In the material below, the lines to repeat exactly run from the one containing "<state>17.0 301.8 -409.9" to the very last line, both included.

^^^^^^^^

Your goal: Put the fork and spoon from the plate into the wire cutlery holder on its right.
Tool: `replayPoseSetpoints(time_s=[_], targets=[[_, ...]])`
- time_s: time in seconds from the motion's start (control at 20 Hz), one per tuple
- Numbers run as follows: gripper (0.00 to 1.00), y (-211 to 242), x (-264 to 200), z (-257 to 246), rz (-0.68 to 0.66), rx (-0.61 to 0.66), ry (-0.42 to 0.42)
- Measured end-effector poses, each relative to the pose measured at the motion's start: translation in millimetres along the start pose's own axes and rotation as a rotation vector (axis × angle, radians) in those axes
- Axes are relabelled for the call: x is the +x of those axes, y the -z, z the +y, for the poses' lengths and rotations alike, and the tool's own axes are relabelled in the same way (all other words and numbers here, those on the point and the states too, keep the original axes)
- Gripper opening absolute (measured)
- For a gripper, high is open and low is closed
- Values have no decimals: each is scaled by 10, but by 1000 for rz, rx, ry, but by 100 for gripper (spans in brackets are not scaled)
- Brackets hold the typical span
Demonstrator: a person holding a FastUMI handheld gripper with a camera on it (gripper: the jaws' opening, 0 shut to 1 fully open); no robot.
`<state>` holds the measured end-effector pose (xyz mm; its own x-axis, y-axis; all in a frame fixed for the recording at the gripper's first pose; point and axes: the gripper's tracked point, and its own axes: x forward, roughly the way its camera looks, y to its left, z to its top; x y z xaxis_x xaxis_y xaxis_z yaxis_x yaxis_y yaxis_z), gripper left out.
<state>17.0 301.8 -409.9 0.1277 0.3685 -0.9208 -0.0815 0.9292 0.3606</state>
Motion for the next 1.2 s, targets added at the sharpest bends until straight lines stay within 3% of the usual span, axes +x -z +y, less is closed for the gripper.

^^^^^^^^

**Exercise output**
<state>17.0 301.8 -409.9 0.1277 0.3685 -0.9208 -0.0815 0.9292 0.3606</state>
Motion for the next 1.2 s, targets added at the sharpest bends until straight lines stay within 3% of the usual span, axes +x -z +y, less is closed for the gripper.

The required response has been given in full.